Mesela, Kürtler ve her türden düzen muhalifleri henüz iklim değişikliğinden suçlu sayılıp yargılanmadılar daha...
Bazen yazıp çizdiklerimiz gerçeği açığa çıkarmaya yetmez. Bu anlamda, sadece kırmızı ışığın yandığı karanlık bir odada, bir fotoğrafı tap eder gibi bakalım Türkiye’nin negatif haline.
Mesela, birçok kötülük yapıldı ama daha evinde kitap olanlar suçlu ilan edilmedi. Hitler Almanya’sında olduğu gibi meydanlara toplanıp törenle, zevkle, yakılmadı kitaplar. İnsanın gözleri değil, ateşin gözü alev sayfalarının arasına girmedi daha. İyiyiz, iyi...
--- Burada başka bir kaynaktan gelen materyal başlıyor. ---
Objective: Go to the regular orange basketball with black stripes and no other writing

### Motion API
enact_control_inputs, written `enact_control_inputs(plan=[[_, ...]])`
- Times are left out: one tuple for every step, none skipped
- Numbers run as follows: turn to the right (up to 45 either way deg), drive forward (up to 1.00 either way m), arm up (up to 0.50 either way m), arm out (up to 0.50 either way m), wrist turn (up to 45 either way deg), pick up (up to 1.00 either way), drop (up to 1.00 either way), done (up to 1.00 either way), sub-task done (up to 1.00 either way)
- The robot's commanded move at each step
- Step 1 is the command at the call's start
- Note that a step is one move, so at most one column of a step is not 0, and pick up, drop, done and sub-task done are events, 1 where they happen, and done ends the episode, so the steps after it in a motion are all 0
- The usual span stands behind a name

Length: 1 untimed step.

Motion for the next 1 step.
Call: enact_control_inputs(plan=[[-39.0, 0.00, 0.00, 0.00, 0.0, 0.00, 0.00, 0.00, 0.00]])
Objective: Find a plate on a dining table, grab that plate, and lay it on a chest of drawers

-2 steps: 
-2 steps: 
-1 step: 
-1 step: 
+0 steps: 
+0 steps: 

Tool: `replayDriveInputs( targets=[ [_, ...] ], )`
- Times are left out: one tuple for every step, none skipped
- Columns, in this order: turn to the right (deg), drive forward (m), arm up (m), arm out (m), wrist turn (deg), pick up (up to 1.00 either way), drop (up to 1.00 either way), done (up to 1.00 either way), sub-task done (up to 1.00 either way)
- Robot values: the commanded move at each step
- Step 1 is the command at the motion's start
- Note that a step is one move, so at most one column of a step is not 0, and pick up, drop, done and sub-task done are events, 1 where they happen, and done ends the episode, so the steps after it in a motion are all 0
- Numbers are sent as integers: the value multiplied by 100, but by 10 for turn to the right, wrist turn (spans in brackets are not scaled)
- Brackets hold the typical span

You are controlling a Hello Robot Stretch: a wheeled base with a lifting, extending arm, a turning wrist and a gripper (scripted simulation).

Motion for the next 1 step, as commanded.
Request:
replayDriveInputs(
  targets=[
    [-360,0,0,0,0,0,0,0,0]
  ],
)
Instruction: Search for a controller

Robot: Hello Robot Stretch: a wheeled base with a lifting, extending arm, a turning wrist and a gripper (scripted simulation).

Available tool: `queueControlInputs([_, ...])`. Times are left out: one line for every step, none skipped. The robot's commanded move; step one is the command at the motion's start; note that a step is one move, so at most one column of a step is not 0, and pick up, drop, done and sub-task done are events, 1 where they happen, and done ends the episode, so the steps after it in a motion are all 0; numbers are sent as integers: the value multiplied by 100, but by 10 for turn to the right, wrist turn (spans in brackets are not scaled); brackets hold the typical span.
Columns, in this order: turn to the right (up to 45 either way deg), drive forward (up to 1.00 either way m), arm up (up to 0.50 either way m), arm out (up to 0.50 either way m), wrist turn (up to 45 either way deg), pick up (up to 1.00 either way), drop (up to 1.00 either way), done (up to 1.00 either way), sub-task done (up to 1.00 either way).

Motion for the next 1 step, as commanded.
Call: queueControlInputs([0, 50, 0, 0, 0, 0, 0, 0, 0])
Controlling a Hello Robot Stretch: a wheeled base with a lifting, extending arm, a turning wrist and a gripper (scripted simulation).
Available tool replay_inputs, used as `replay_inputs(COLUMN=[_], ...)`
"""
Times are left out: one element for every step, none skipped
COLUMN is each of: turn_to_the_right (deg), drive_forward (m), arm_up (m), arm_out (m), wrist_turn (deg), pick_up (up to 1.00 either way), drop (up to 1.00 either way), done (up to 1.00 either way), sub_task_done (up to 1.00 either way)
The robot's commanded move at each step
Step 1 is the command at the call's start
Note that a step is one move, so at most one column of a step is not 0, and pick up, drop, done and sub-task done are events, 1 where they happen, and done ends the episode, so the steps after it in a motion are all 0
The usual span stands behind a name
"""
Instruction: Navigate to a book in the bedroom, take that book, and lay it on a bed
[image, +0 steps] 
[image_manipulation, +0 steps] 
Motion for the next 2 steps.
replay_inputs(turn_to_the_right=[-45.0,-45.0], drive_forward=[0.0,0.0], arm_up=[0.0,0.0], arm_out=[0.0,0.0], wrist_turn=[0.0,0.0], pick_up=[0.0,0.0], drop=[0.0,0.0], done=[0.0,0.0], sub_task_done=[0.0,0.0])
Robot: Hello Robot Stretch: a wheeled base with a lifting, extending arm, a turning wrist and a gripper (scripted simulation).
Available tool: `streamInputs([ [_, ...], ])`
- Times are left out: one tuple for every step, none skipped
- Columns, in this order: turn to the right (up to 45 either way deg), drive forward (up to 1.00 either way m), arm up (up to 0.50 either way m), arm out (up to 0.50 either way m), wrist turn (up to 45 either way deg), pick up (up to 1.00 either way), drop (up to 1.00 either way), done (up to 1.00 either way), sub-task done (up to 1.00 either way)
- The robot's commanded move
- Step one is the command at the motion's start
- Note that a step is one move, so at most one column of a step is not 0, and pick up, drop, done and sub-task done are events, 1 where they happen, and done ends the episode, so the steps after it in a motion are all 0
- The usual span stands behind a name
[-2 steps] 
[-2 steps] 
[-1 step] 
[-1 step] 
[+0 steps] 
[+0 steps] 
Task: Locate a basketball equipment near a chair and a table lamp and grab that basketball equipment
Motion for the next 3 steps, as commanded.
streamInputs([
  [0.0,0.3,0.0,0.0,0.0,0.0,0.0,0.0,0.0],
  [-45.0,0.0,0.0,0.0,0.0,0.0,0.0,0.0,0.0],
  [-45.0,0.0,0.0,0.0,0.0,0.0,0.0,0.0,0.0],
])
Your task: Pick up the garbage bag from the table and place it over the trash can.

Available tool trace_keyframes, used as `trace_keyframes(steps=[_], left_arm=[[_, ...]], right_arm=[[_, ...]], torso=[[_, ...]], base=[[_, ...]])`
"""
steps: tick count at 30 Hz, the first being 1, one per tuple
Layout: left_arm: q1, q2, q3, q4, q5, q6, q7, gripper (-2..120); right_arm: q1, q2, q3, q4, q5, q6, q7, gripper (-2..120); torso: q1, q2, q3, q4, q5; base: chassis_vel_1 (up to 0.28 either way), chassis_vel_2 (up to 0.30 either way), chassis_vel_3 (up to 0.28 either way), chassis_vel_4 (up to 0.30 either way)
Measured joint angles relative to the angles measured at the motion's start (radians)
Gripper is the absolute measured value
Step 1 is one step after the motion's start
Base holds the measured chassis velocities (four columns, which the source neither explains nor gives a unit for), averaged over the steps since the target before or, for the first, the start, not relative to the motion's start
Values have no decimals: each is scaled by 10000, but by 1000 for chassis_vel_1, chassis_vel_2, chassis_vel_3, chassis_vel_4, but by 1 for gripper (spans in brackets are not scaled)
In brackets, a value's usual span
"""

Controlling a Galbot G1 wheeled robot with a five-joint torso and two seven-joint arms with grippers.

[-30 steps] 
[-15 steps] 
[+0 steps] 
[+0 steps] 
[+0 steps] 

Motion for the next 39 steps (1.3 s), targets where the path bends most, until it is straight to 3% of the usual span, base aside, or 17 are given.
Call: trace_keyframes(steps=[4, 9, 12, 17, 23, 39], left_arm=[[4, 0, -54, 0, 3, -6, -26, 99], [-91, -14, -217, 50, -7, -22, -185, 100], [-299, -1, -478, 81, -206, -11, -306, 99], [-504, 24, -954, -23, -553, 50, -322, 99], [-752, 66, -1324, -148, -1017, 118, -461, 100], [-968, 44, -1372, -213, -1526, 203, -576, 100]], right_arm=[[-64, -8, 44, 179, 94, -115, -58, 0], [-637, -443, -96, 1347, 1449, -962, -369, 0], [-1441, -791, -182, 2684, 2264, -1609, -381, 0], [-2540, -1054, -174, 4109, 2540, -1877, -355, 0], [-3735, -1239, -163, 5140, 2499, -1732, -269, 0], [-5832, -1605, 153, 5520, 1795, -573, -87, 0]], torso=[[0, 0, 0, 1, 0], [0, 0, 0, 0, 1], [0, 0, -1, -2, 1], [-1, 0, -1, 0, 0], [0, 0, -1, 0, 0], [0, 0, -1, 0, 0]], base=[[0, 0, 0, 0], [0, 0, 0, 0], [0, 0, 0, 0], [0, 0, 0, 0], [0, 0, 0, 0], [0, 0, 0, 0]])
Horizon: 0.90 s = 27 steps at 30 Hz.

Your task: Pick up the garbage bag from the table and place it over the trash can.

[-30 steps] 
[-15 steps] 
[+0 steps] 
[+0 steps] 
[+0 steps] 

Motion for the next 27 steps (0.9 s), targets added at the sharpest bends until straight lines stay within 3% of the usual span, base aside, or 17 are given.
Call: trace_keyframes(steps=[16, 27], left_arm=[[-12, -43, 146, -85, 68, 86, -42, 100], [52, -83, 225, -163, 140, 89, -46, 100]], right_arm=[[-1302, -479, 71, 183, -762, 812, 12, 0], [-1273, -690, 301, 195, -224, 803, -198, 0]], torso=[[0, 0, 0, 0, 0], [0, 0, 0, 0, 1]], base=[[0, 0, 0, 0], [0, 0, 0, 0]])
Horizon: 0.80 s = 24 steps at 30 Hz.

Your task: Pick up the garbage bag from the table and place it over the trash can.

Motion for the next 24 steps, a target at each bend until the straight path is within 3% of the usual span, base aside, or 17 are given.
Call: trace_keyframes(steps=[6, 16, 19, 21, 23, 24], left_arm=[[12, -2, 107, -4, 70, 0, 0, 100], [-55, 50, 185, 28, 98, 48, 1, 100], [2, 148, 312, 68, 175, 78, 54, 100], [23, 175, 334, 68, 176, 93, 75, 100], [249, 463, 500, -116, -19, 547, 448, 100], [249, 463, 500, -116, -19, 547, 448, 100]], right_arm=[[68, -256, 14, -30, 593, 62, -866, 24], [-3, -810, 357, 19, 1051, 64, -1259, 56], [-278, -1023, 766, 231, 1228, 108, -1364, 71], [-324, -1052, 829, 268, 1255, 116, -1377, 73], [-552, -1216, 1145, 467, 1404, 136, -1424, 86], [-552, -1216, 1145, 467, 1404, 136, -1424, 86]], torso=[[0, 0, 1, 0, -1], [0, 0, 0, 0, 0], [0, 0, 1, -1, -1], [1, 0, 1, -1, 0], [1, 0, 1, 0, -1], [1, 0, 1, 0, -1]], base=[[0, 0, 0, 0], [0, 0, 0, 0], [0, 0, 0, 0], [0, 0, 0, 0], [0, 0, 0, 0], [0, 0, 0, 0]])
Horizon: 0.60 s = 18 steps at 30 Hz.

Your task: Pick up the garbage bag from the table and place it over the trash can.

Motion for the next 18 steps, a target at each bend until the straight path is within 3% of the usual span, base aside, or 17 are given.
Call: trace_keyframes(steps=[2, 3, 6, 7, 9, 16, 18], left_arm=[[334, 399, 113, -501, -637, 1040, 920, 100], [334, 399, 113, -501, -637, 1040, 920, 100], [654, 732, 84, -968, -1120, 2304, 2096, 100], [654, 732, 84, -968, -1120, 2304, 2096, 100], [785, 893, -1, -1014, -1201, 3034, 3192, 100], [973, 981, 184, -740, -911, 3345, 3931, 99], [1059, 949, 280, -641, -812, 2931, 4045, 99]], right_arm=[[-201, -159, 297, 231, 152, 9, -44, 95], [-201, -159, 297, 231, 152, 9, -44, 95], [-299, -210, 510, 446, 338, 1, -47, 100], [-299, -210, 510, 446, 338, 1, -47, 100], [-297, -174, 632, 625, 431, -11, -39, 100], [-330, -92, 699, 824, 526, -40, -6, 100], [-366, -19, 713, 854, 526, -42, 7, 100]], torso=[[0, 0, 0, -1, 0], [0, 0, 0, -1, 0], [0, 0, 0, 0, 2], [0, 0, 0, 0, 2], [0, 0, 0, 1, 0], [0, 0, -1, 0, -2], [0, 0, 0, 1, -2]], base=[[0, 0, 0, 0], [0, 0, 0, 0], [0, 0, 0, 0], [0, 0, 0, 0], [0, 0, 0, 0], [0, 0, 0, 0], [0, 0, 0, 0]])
Mesela, bir pazar günü çocuklarını elinden tutarak evinden cadde ve sokaklara çıkanlar, görüldükleri yerde, çocuklarının gözleri önünde gözaltına alınmadı daha. Benzer birkaç örneği genelleştiremeyiz. İyiyiz, iyi...
Mesela, mevsimine göre giyinenler görüldükleri yerde durdurulup, mevsim fazlası giysilerine el konularak, mahkemelerde delil olarak kullanılmadı daha. Bu duruma iddianame hazırlayacak savcılar analarından doğmadı daha. Daha nur topu kötü günlerimizden çok uzaktayız. İyiyiz, iyi...
Mesela, gazeteler uzun zamandır vatandaşın aklını karıştıran binbir manşetle çıkmıyor artık. Bütün gazeteler tek manşet çıkıyor. Birine göz atmak, hepsine göz atmakla aynı hale getirildi. Bunun kolay yapıldığını sanmayın sakın. İyiyiz, iyi...
Mesela, epey bir zamandır darbeler ülkenin ‘milli ordusu’ tarafından gece saat üçte bir düdükle gerçekleşmiyor artık. O köprünün altından çok sular aktı, uygarlaştık, dünyanın medeni ulusları içine girdik. Bu duruma, darbelerin yerini sandıklar, silah ve mermilerin yerini oylar aldı diyemezsiniz. Aklınız neredeyse bir an önce başınıza gelsin. Titreyin ve kendinize dönün. İyiyiz, bayağı iyi...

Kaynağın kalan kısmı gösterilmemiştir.